Report the number of lines in the records below that contain the word "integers", and nothing more.

━━━━━ Records to process

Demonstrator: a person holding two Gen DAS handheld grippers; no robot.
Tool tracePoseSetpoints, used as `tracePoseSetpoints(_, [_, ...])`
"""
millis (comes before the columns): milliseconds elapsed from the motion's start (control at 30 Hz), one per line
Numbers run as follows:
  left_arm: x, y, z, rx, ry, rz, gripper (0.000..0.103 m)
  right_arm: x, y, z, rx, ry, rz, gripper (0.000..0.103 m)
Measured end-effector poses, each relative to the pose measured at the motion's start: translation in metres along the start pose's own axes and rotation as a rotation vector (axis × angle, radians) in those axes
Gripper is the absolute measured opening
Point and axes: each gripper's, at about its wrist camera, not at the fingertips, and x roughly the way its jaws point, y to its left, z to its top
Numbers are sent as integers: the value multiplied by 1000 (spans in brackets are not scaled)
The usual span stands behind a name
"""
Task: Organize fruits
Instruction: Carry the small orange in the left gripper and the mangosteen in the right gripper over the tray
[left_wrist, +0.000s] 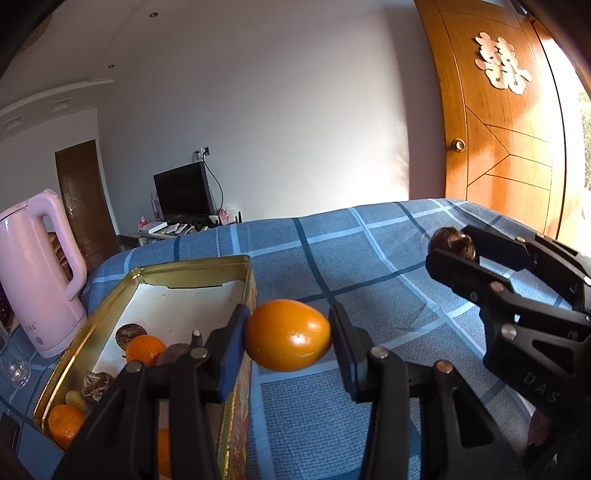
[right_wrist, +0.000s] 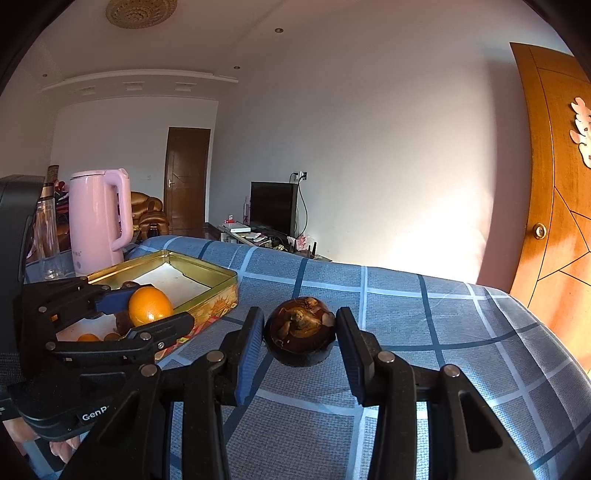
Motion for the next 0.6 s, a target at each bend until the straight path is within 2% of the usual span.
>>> tracePoseSetpoints(600, [-13,53,-7,-78,23,72,46,0,37,5,-31,38,108,43])
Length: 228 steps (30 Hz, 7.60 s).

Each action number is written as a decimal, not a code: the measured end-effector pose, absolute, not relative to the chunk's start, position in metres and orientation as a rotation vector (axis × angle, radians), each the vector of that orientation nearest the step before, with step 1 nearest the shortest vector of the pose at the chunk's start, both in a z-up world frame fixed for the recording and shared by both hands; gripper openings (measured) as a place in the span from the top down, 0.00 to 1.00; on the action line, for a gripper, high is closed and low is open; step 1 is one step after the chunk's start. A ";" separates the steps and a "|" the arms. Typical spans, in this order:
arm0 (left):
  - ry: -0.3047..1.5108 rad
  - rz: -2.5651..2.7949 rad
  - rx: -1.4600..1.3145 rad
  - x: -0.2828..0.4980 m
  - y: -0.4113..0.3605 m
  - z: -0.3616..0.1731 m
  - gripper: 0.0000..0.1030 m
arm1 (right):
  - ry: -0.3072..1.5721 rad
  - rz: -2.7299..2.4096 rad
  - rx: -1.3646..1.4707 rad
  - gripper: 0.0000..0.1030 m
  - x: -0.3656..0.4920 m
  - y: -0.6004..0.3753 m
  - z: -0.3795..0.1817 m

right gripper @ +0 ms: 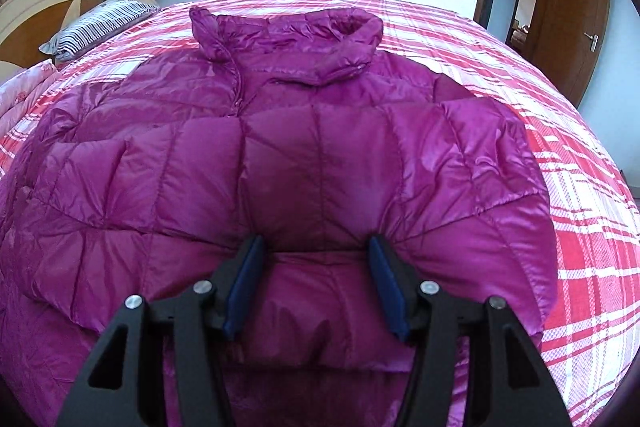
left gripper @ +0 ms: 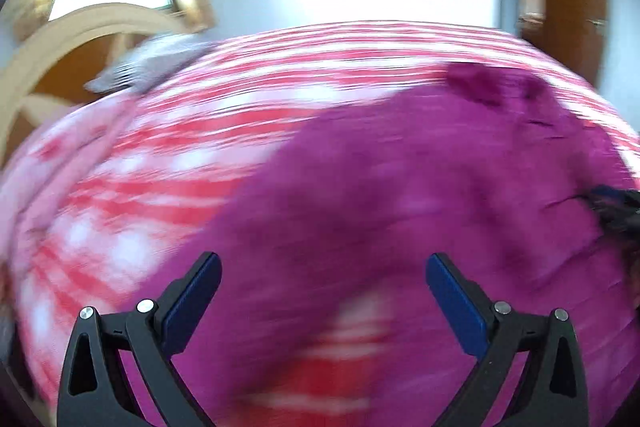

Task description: Fold large clothes

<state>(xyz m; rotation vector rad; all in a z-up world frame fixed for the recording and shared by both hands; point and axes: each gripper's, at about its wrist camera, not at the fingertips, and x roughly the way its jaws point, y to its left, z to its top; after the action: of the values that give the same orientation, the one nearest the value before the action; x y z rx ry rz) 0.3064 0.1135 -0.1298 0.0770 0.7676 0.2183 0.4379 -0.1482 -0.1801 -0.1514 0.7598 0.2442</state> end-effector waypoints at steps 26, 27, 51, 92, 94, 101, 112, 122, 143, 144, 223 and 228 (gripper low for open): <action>0.688 0.398 -0.084 0.253 0.234 -0.122 0.87 | 0.738 0.218 -0.188 0.41 0.433 -0.145 -0.180; 0.670 0.402 -0.073 0.255 0.236 -0.112 0.87 | 0.737 0.218 -0.187 0.41 0.433 -0.145 -0.180; 0.455 -0.208 0.230 0.324 -0.046 -0.026 0.87 | 0.733 0.222 -0.167 0.39 0.432 -0.148 -0.180; 0.663 0.046 0.356 0.427 -0.059 -0.173 0.13 | 0.467 0.197 0.051 0.39 0.380 -0.180 -0.086; 0.641 0.040 0.314 0.424 -0.049 -0.168 0.13 | 0.473 0.307 0.060 0.45 0.382 -0.158 -0.080; 0.503 0.011 0.151 0.410 -0.010 -0.114 0.12 | 0.688 0.409 -0.016 0.68 0.423 -0.110 -0.149; 0.821 -0.002 0.075 0.481 0.008 -0.186 0.06 | 0.726 0.401 -0.028 0.67 0.422 -0.109 -0.166; 0.879 -0.016 0.011 0.486 0.015 -0.199 0.01 | 0.756 0.350 -0.103 0.67 0.428 -0.095 -0.177; 0.878 -0.016 0.007 0.484 0.018 -0.198 0.01 | 0.744 0.308 -0.171 0.67 0.428 -0.087 -0.181; 0.878 -0.016 0.007 0.484 0.019 -0.198 0.01 | 0.744 0.307 -0.173 0.67 0.428 -0.086 -0.181; 0.591 0.045 0.002 0.536 0.017 -0.050 0.01 | 0.427 0.372 -0.723 0.90 0.588 -0.107 -0.159; 0.773 0.101 0.128 0.570 0.007 -0.112 0.01 | 0.417 0.371 -0.723 0.90 0.586 -0.108 -0.161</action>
<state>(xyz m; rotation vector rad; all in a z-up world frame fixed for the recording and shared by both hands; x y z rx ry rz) 0.5701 0.0074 -0.1117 0.1283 0.7732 0.1011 0.5860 -0.1075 -0.1612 -0.7235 0.4166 0.3706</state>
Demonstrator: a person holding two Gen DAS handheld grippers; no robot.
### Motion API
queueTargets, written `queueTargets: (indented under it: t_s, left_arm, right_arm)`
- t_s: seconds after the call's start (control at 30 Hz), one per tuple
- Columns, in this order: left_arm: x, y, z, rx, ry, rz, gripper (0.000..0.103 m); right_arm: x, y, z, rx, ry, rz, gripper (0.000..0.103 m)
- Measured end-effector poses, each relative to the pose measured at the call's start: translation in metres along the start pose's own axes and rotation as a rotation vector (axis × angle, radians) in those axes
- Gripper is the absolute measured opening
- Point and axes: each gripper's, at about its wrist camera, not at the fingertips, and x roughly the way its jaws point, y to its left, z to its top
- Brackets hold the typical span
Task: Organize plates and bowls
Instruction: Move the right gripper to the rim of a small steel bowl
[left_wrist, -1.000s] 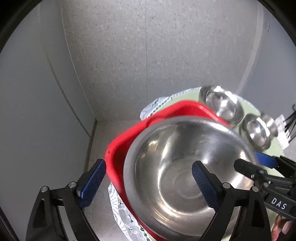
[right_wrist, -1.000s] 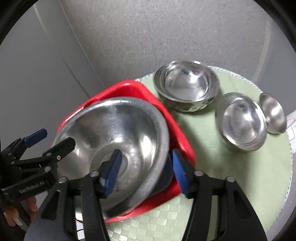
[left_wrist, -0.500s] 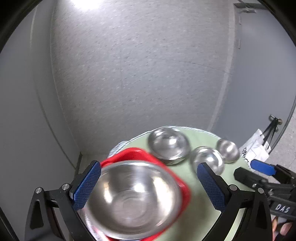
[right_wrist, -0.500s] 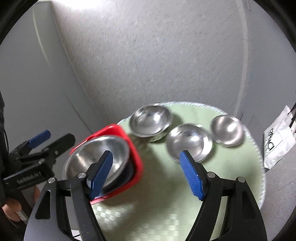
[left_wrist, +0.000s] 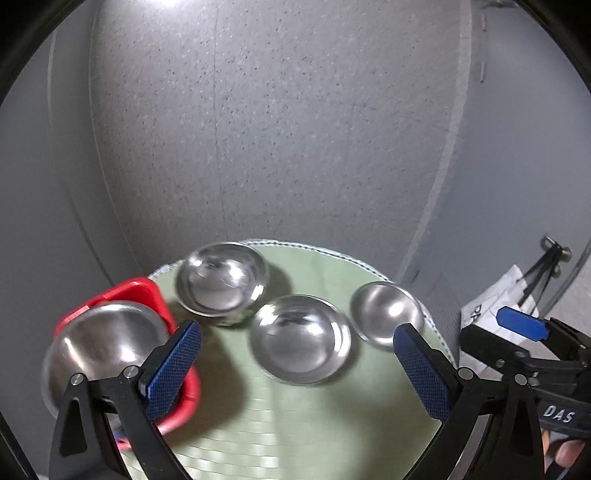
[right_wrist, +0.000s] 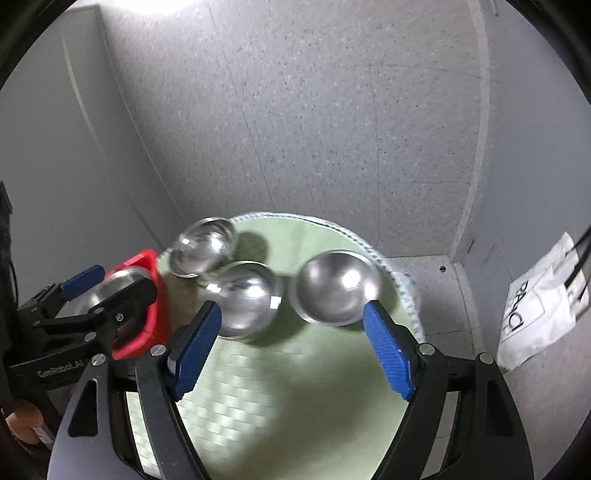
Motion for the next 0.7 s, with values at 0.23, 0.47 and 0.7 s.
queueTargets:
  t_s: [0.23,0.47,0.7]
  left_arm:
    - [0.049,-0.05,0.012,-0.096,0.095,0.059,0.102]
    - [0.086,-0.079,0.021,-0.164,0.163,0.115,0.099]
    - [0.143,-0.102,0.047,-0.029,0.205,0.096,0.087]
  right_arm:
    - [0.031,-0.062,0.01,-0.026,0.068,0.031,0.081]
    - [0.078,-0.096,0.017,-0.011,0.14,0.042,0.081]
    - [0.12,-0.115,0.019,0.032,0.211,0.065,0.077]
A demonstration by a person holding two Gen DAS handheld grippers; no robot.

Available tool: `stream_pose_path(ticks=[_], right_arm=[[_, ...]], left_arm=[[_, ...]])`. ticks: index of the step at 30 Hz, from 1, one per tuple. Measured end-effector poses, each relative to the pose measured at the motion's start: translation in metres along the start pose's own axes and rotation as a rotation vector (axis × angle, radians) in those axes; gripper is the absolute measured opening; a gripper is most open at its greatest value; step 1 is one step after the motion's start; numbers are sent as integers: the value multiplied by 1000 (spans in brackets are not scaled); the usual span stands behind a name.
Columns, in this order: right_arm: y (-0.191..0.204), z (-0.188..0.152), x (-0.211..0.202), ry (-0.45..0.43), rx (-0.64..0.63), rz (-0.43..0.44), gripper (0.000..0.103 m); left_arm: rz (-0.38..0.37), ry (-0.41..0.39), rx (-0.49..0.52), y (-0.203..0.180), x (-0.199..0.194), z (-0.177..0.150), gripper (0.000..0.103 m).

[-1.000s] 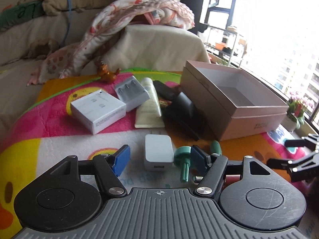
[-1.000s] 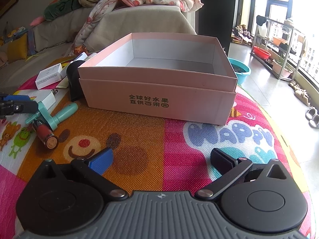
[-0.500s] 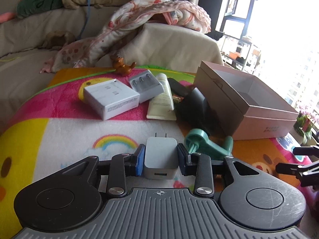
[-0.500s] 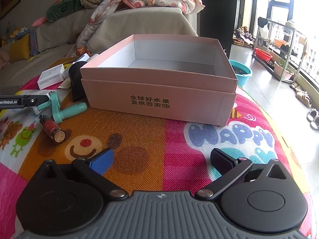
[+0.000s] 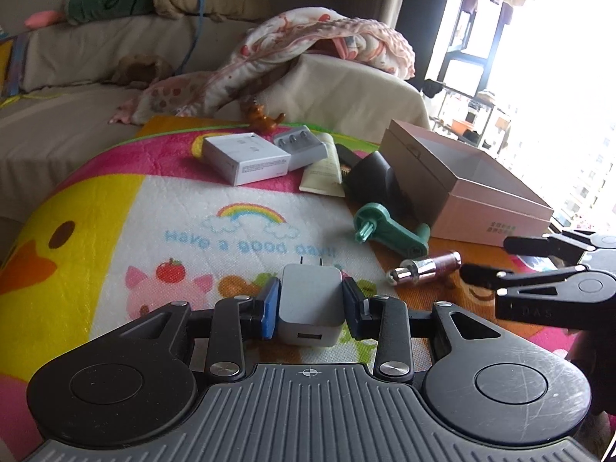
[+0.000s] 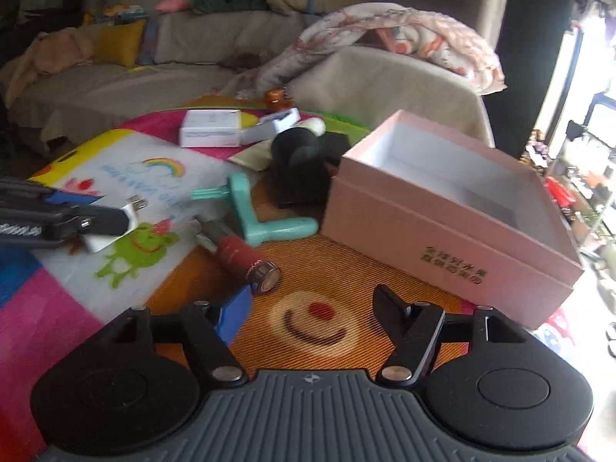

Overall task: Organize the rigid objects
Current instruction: 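Grasp the red lipstick tube with the right gripper while the left holds the charger, then carry charger and lipstick over the pink box and open both grippers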

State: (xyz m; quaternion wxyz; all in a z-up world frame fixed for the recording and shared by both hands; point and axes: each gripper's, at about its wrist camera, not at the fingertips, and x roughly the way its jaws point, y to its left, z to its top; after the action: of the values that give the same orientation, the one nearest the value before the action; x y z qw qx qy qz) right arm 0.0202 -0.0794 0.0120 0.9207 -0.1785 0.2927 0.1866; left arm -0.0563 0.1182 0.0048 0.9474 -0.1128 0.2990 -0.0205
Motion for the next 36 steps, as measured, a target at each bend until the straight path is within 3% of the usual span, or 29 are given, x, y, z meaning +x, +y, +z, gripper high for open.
stream_pose_path(ticks=[2,5,7,15,22,24,30,33,36], right_arm=[[0,3,-6,-32,23,-9,69],[3,6,-13,-17,92,187,77],[13,8,-8,3,100,228,80],[33,24,27,74,141,219,83],[14,13,2,55,95,235,79],[-1,3,-13,40,88,225,79],[-62,-25,-61,-26,110,115,79],[-86,-35,-80,-71,118,52,79],[-104,-34,-92,-141,121,4,79]], left_arm=[[3,-4,-7,0,0,0,38],[3,-7,-11,1,0,0,38],[4,-13,-24,3,-1,-1,38],[-5,-26,-83,12,-5,-2,38],[13,-25,-37,3,-7,-2,38],[-21,-7,-10,-6,-8,-3,38],[-222,70,128,-63,-11,-9,38],[-297,52,197,-95,-15,5,38],[-321,-8,256,-120,-14,38,38]])
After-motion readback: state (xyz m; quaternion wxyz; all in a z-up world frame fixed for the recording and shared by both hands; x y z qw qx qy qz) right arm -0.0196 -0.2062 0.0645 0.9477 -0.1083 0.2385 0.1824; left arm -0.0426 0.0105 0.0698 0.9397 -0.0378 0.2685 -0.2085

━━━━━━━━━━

(Solution below): 2